▶ _Task statement_
Please reproduce the listing in its entirety, exactly as shown.
+++ Data segment +++
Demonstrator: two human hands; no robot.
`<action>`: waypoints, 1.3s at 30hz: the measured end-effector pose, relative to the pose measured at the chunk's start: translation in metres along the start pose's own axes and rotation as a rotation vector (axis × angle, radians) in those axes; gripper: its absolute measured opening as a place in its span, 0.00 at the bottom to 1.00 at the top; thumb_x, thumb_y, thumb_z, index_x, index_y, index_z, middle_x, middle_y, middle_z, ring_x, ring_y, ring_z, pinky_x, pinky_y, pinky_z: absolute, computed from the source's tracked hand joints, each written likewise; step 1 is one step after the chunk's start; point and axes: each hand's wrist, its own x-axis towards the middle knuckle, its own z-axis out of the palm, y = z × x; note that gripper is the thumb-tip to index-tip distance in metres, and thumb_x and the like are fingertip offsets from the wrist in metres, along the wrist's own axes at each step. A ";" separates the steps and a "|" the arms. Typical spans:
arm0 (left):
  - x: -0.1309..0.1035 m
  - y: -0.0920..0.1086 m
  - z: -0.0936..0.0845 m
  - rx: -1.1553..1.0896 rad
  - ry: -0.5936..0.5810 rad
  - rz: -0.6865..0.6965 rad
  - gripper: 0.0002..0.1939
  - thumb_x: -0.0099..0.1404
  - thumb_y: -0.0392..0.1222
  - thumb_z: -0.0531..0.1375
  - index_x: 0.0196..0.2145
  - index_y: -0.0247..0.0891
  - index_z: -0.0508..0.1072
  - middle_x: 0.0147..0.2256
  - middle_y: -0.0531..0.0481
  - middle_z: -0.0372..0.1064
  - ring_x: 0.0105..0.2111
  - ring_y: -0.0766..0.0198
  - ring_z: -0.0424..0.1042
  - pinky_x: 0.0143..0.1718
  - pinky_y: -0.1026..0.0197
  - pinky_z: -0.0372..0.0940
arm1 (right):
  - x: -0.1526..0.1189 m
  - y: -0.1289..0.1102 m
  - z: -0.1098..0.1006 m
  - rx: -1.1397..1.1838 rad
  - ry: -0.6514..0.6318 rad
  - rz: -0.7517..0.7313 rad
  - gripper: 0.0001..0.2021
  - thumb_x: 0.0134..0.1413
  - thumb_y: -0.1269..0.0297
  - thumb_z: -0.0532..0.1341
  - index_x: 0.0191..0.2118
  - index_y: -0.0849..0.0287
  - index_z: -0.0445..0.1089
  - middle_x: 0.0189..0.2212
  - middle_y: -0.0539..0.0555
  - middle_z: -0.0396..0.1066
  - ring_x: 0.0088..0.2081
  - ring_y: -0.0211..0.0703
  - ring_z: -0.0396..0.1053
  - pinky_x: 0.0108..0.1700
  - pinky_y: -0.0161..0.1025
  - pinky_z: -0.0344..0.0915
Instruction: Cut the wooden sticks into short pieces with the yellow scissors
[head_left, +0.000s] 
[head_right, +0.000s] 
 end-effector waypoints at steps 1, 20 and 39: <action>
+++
▶ _Solution to this task_
Demonstrator: two human hands; no robot.
`<action>`: waypoints, 1.3s at 30hz: the measured end-effector pose, relative to the pose measured at the chunk's start: translation in metres along the start pose's own axes and rotation as a rotation vector (axis × angle, radians) in those axes; gripper: its absolute measured opening as a place in its span, 0.00 at the bottom to 1.00 at the top; thumb_x, thumb_y, thumb_z, index_x, index_y, index_z, middle_x, middle_y, middle_z, ring_x, ring_y, ring_z, pinky_x, pinky_y, pinky_z: absolute, computed from the source's tracked hand joints, each written likewise; step 1 is one step after the chunk's start; point and axes: each hand's wrist, its own x-axis towards the middle knuckle, its own z-axis out of the palm, y = z × x; note that gripper is the thumb-tip to index-tip distance in metres, and thumb_x and the like are fingertip offsets from the wrist in metres, along the wrist's own axes at each step. A ";" separates the steps and a "|" the arms. Typical spans:
arm0 (left):
  - x: -0.1309..0.1035 m
  - y: -0.0920..0.1086 m
  - z: -0.0936..0.0845 m
  - rx: -1.1553..1.0896 rad
  - ry: -0.5936..0.5810 rad
  - rz: -0.6865..0.6965 rad
  - gripper: 0.0002..0.1939
  - thumb_x: -0.0099..0.1404
  - thumb_y: -0.0392..0.1222
  - thumb_z: -0.0531..0.1375
  - index_x: 0.0196..0.2145
  - index_y: -0.0247..0.0891
  - index_z: -0.0508..0.1072
  - middle_x: 0.0147..0.2256
  - middle_y: -0.0531..0.0481
  - middle_z: -0.0372..0.1064
  - ring_x: 0.0105..0.2111
  - ring_y: -0.0766..0.0198
  - ring_z: -0.0424..0.1042
  - pinky_x: 0.0143..0.1718
  - pinky_y: -0.1026..0.0197
  - pinky_z: -0.0372..0.0940
arm1 (right):
  - x: -0.1526..0.1189 m
  - y: -0.1289..0.1102 m
  - z: -0.1098..0.1006 m
  - rx: -1.1397..1.1838 rad
  - ry: -0.6514..0.6318 rad
  - rz: -0.7517..0.7313 rad
  - gripper: 0.0001..0.2021
  - thumb_x: 0.0134..0.1413
  - thumb_y: -0.1269..0.0297
  - thumb_z: -0.0532..0.1341
  - index_x: 0.0191..0.2118
  - index_y: -0.0849..0.0287
  - index_z: -0.0445..0.1089
  - middle_x: 0.0189..0.2212
  - middle_y: -0.0539..0.0555
  - middle_z: -0.0396..0.1066
  - ring_x: 0.0088..0.2081
  - ring_y: -0.0211..0.0703
  - ring_z: -0.0396..0.1053
  - pinky_x: 0.0108..0.1700
  - pinky_y: -0.0161..0.1025
  - pinky_z: -0.0344..0.0915
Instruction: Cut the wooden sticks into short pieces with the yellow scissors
[head_left, +0.000s] 
[head_right, +0.000s] 
 end-effector waypoints at steps 1, 20 and 39: <action>

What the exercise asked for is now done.